I’m aware that suggesting nostalgic binge-watching as a form of emotional self-soothing is about as millennial as it gets. But it’s not without some merit. Watching familiar shows, Zucker explains, provides “an opportunity to transport us into different times or places or feelings.”

That’s certainly been my experience. Binge-watching these shows is a way of remembering different versions of who I’ve been over the years: Sitting through a Friends marathon transports me to those teenage Thursday nights watching alongside my mother. Most of the jokes flew over my head at that point, but I still laughed because my mother did, and that meant something was funny. Gilmore Girls, which I first watched by myself, fills me with happiness, and the sweet sense of independence that came with finally having a show that was all mine. Sex and the City takes me to my final years of high school, when I watched extremely edited reruns on TBS and felt like an adult. Gossip Girl, with its particular brand of smug indulgence, is a direct line back to my time in college, when I was both smug and indulgent myself.

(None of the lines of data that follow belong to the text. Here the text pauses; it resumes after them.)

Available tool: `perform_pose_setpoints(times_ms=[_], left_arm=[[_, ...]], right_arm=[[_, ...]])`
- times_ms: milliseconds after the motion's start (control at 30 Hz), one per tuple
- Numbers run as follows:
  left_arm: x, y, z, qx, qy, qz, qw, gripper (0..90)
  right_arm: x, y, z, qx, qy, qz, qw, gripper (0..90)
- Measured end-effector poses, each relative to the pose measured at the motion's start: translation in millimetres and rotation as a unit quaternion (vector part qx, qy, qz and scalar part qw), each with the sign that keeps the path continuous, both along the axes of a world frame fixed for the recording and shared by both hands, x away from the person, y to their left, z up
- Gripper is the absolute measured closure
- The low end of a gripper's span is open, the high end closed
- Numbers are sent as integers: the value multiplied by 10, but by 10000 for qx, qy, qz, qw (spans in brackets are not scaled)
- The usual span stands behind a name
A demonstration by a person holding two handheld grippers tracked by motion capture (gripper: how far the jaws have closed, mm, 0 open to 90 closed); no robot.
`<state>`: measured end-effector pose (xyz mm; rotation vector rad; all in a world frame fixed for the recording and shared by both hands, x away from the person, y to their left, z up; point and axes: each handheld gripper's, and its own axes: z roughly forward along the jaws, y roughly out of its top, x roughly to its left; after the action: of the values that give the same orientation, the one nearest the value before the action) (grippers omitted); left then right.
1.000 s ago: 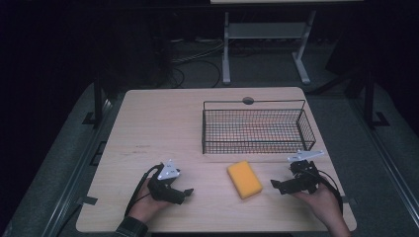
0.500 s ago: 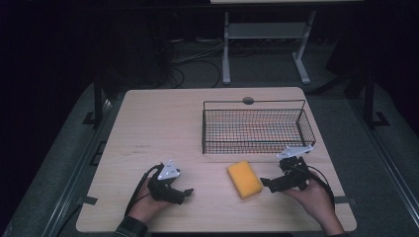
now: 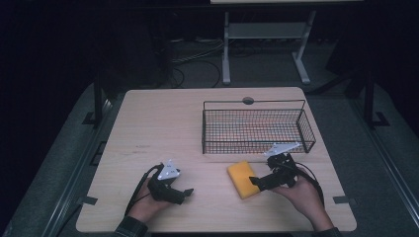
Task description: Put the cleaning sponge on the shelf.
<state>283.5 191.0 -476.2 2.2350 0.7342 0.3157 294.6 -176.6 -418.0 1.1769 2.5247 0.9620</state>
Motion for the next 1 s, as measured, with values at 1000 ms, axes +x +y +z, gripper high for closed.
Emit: perform_pose_setpoints(times_ms=[1000], left_arm=[[-5,4,3,40,-2,3,10000,129]], right_arm=[[155,560,-208,-342,192,214,9990,14]])
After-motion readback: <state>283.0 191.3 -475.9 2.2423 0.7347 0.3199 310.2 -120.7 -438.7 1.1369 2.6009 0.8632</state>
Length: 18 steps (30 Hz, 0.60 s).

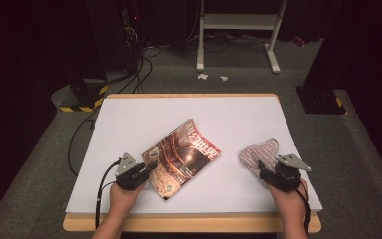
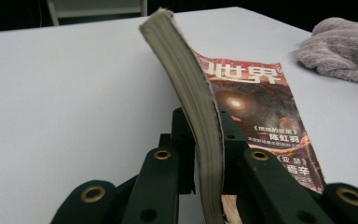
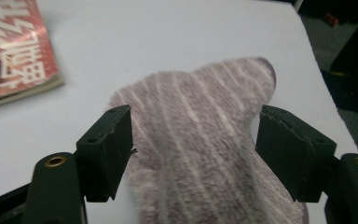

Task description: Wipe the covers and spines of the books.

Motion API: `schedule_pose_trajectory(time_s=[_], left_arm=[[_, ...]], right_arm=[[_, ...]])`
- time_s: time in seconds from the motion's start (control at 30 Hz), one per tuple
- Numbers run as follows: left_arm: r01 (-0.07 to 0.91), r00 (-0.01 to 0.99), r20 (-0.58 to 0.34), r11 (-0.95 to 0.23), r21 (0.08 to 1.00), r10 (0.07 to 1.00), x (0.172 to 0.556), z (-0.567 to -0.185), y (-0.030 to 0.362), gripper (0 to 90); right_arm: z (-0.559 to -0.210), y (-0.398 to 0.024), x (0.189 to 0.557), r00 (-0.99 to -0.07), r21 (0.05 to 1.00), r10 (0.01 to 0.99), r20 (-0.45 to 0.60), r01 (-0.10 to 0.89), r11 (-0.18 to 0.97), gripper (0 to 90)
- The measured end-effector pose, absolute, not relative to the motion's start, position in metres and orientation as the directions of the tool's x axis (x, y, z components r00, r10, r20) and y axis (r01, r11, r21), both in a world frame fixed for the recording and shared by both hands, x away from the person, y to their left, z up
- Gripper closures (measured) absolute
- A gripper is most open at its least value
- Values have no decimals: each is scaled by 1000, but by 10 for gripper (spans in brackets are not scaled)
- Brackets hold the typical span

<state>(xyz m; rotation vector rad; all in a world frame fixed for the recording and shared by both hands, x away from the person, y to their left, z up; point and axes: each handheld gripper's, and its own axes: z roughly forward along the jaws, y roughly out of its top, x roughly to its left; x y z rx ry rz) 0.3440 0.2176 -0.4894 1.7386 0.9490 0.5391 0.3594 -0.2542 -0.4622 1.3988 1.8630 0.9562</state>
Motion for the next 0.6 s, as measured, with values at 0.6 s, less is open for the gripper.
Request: schedule_pose_trajectory(time_s=[0.6], left_arm=[[253,645,-7,-205,946,765,328,-488,210,829]], right_arm=[[-484,-248,390,-315,763,949,-26,607,223,642]])
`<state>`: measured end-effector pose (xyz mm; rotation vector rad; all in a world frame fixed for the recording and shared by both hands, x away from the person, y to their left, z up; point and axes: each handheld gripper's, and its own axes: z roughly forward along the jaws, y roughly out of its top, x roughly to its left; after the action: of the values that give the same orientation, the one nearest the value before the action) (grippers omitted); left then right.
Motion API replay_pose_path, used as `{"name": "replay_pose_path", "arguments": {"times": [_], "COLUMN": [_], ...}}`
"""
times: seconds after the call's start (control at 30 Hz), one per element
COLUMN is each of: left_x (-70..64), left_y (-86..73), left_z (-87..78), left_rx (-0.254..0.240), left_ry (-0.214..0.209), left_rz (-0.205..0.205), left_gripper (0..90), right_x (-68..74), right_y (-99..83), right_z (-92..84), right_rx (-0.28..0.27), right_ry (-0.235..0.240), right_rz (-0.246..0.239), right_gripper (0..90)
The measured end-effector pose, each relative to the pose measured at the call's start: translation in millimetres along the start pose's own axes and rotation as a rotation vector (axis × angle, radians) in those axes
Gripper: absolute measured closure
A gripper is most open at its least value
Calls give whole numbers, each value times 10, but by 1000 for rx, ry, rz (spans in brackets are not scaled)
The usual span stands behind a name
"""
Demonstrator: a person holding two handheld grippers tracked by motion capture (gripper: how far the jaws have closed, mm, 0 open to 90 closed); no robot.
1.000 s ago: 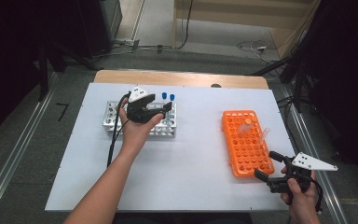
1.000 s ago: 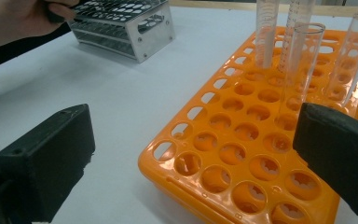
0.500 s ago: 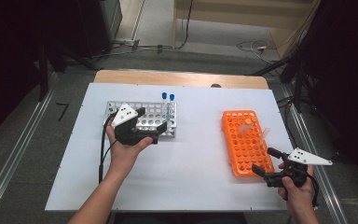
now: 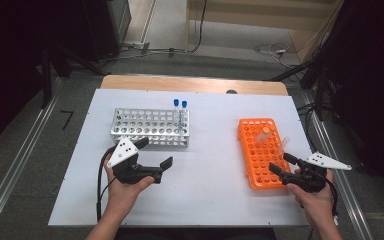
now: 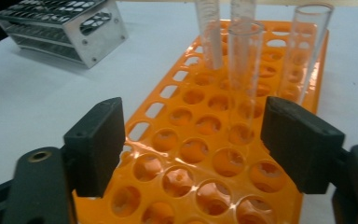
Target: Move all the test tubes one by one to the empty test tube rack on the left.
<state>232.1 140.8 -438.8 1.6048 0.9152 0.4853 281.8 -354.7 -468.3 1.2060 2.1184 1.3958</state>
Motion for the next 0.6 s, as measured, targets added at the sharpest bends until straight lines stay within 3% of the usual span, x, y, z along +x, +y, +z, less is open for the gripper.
{"name": "replay_pose_path", "arguments": {"times": [0.3, 0.43, 0.6], "left_x": [29, 31, 15], "left_y": [-93, -85, -107], "left_z": [-113, -121, -84], "left_rx": [8, 4, 13], "left_ry": [3, 10, 3], "left_rz": [-7, -14, -12], "left_gripper": [0, 0, 0], "right_x": [-89, -89, -23], "right_y": [6, 52, 55], "right_z": [136, 243, 276], "right_rx": [32, 71, 74], "right_ry": [-55, -93, -174], "right_rz": [-8, -7, -57], "right_gripper": [524, 595, 707]}}
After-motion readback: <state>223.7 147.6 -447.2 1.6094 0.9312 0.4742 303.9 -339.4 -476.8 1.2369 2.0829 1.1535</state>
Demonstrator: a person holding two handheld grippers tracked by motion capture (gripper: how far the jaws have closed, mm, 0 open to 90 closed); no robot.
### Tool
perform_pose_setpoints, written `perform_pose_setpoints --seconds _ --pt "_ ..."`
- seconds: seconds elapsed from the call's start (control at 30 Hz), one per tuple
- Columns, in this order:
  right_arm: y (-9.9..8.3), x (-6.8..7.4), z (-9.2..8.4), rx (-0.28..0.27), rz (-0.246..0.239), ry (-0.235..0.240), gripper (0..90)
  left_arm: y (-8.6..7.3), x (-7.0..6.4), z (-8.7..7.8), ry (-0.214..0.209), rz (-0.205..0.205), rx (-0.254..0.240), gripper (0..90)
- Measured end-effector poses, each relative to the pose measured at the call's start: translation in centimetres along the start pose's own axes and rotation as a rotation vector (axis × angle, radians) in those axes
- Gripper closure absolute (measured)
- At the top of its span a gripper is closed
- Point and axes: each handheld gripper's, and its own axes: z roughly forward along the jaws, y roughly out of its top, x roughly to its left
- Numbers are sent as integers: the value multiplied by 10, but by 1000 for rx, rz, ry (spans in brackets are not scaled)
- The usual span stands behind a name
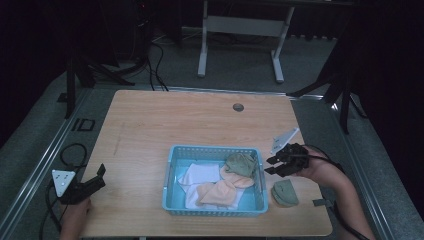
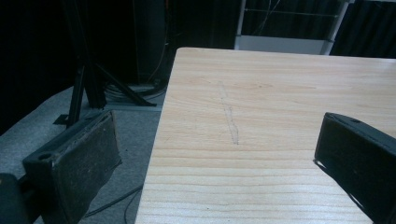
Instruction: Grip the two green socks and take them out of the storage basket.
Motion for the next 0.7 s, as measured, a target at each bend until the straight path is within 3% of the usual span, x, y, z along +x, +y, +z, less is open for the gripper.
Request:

The sense of predictability is comforting, too. There’s a scene in an episode of Gossip Girl when one of the characters, Nate, asks his ex-girlfriend Blair if she remembers how she had forced him to watch Audrey Hepburn films over and over when they were together. Nate says he had once asked Blair why she re-watched films she had already seen, at which point Blair recounts her answer: “I like knowing how things are going to turn out.” She had a point: When you’re feeling stressed or sad about your current circumstances, re-experiencing familiar stories can bring a soothing sense of control.

One note of caution: No matter what you’re watching, consider skipping the holiday episodes. “If [people] don’t want to feel sadder because they’re away from their families,” Zucker says, “veer towards something that isn’t holiday-related or family-related.”

This year, the pain isn’t as bad as it used to be. Los Angeles is slowly becoming my home. But I still miss the place I called home for the first 25 years of my life, especially right now. And while it may not fully fill the hole created by being so far from immediate family and lifelong friends, surrounding myself with my favorite fictional characters is my second best option at the moment. In a way, it still feels like going back to a family.